▸ DATA TO PROCESS:

#####

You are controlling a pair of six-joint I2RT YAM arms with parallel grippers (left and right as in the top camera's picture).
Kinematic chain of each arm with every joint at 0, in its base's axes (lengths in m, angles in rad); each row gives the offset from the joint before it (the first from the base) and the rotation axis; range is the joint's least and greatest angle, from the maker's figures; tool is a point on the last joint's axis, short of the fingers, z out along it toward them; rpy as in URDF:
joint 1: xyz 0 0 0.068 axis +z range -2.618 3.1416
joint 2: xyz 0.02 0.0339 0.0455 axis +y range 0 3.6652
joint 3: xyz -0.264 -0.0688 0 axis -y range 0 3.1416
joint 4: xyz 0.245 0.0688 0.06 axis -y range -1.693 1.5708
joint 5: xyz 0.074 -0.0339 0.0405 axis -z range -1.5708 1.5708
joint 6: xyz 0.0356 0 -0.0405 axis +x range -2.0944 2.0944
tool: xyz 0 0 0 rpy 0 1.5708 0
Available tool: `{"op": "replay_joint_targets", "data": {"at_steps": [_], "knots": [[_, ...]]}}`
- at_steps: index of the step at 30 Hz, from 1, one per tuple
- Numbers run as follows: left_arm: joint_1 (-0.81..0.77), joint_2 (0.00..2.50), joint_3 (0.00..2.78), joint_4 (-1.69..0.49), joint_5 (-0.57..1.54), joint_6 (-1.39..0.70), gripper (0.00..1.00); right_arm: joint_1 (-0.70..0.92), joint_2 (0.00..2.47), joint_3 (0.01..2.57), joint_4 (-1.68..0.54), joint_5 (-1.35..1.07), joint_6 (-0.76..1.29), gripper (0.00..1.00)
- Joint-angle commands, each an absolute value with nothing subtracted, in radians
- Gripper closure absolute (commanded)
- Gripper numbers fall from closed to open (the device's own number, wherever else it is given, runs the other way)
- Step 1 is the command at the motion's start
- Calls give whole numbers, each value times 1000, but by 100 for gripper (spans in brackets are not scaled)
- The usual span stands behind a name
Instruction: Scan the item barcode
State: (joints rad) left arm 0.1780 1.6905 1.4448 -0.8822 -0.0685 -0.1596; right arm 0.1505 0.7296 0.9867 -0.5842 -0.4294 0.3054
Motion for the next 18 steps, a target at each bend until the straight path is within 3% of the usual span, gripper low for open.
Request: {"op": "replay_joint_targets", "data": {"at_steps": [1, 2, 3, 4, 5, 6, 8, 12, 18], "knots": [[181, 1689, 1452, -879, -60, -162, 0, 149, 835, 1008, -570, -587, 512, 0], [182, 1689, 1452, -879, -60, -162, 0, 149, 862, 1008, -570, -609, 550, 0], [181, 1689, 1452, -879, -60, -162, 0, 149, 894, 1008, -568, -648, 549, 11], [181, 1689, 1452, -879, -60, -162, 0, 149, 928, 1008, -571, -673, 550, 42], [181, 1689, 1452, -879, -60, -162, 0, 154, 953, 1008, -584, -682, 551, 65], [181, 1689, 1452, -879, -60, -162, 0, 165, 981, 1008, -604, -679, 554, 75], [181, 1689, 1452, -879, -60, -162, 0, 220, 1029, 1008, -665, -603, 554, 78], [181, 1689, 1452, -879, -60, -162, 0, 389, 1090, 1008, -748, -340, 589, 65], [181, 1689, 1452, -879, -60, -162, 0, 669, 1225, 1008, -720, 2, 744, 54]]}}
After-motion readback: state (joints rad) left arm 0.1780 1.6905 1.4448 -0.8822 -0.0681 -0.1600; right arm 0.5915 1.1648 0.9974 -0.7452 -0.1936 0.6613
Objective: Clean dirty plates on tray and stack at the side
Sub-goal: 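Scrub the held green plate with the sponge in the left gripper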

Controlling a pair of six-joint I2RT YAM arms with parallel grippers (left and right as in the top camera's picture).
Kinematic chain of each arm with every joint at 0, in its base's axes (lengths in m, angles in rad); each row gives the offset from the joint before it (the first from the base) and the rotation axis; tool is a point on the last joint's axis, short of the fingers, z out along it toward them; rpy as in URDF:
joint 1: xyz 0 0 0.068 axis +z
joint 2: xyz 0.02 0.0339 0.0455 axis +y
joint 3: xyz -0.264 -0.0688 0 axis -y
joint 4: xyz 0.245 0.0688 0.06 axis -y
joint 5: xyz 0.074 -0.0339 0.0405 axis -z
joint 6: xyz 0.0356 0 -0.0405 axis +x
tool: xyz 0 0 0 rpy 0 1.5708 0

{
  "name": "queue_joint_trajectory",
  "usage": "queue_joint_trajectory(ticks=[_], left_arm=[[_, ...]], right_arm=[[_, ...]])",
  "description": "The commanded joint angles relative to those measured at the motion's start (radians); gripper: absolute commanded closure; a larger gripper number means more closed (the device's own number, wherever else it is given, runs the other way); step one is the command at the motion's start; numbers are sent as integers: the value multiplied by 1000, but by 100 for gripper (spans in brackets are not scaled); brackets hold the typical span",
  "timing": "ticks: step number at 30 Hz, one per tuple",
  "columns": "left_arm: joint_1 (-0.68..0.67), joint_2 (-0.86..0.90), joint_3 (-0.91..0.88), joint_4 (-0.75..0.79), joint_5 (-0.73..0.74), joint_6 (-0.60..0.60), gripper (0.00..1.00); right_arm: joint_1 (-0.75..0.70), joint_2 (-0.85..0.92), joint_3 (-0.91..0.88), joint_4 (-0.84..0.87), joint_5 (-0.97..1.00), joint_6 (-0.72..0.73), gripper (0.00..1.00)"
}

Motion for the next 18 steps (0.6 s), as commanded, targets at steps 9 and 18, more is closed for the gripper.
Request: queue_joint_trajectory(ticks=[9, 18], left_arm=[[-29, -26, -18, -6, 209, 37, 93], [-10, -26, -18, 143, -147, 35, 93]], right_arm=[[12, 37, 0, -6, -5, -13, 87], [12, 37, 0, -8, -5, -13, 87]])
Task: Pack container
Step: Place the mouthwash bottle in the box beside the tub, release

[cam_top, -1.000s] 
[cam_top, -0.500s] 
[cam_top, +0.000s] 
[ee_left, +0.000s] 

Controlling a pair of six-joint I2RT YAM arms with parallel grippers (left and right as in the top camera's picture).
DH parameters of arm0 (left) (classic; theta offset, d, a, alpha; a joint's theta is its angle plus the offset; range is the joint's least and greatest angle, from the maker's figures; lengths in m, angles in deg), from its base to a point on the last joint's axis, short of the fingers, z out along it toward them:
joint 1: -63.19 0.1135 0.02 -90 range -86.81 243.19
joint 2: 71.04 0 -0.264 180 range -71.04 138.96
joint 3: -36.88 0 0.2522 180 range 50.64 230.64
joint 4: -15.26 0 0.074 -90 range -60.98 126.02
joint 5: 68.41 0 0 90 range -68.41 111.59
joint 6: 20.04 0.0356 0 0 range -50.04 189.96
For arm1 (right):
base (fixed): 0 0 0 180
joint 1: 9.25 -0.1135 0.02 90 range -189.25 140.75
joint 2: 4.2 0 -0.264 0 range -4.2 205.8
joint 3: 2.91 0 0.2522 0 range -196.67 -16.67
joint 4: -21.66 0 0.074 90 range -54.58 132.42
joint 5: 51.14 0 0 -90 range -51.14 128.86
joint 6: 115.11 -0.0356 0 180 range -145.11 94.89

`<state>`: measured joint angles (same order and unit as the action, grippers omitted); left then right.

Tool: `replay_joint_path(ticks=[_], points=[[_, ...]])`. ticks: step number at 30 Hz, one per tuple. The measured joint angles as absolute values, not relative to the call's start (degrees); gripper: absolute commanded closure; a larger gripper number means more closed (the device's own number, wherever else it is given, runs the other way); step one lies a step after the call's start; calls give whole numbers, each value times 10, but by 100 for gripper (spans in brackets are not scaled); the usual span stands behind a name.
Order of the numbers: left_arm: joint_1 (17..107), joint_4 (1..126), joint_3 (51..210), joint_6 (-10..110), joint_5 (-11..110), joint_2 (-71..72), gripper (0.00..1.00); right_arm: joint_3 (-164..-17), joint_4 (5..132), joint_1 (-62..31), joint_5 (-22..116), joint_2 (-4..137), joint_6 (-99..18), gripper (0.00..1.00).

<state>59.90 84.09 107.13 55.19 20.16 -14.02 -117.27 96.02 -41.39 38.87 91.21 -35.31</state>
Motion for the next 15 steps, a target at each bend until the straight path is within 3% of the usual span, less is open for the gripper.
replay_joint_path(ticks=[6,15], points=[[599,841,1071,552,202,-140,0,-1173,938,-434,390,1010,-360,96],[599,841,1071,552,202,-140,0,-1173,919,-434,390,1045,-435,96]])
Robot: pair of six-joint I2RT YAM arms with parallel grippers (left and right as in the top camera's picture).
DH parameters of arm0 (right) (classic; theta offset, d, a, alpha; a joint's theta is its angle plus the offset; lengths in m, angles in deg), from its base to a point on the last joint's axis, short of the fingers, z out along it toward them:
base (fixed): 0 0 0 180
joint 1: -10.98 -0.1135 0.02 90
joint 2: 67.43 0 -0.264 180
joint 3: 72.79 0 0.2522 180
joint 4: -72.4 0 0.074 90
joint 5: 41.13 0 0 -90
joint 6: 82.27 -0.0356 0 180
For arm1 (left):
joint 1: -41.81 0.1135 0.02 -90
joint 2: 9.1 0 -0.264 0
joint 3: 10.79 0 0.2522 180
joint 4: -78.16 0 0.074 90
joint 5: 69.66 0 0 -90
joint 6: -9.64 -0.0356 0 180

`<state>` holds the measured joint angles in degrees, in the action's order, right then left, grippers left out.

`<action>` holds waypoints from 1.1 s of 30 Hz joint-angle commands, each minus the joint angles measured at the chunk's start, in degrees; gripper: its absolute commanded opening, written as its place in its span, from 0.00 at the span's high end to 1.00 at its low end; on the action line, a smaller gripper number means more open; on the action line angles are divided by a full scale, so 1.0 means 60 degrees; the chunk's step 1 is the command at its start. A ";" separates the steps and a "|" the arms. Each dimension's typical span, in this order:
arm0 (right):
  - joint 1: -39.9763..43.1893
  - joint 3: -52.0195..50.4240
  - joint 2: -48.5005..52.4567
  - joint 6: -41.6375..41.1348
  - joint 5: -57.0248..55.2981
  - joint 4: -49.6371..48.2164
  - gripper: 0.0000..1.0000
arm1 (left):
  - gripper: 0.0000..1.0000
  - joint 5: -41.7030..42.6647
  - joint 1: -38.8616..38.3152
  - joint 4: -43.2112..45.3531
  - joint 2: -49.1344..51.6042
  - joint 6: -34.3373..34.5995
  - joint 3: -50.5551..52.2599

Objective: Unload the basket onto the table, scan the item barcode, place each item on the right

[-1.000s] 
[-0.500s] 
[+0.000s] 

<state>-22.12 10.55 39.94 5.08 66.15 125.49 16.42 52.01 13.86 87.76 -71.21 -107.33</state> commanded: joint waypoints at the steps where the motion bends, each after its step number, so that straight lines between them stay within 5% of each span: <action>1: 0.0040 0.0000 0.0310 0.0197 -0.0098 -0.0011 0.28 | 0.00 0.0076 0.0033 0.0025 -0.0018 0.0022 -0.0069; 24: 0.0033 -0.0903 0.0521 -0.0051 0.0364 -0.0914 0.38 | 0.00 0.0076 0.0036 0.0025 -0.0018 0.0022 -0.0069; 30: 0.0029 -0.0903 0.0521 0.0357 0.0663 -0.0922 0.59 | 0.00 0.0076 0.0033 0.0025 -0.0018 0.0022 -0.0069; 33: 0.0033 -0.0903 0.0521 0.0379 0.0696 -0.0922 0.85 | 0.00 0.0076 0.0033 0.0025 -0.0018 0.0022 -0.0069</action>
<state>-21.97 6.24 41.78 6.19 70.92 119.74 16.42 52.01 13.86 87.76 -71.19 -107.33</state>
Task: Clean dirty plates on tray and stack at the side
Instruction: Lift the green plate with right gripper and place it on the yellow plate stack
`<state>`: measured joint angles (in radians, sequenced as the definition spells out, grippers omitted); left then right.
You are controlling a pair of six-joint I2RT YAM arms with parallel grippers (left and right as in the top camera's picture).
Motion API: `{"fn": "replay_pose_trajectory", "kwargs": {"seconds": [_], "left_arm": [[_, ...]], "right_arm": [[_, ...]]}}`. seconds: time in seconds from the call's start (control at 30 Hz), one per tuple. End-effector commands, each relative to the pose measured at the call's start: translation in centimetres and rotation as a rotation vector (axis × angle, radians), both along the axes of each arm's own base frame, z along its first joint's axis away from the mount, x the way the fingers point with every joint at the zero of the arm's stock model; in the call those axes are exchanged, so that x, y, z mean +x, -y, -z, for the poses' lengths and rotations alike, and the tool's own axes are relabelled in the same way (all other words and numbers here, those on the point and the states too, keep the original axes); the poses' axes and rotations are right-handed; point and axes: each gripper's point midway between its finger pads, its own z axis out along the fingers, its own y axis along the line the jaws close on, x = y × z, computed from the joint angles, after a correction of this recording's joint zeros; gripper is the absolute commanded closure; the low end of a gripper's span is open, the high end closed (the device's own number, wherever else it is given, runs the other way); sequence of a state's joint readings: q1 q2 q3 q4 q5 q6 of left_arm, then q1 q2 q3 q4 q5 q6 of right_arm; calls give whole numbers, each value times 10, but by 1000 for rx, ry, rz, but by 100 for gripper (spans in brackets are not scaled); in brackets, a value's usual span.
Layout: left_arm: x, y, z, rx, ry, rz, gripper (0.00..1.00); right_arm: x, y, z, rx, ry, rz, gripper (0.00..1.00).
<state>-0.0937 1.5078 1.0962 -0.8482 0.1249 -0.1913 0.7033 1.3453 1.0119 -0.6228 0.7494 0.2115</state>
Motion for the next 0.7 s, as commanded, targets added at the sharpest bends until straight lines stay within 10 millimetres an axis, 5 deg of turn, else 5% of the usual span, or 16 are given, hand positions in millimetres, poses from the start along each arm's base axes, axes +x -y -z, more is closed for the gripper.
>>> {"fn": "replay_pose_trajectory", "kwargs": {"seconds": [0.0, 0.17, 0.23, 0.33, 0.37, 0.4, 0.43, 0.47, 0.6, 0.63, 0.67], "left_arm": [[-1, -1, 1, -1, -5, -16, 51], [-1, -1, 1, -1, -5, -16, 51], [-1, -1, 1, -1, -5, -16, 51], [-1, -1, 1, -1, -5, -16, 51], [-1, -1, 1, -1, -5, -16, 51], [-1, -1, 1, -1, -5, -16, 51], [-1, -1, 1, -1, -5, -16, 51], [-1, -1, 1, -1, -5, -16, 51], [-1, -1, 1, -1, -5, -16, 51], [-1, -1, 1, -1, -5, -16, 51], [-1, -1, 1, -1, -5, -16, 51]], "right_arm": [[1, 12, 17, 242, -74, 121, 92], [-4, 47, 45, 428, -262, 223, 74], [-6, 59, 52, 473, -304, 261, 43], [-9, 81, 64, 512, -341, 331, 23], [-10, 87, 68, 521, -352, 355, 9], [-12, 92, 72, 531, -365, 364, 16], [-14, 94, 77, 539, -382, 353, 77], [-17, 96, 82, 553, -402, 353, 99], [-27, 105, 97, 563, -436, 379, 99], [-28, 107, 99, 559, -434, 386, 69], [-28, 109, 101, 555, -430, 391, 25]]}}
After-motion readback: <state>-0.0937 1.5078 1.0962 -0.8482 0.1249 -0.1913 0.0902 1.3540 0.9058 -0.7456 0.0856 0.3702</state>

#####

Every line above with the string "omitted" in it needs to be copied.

`<state>`: measured joint angles (same order and unit as the action, grippers omitted); left then right.
`<state>`: measured joint angles (in radians, sequenced as the definition spells out, grippers omitted); left then right.

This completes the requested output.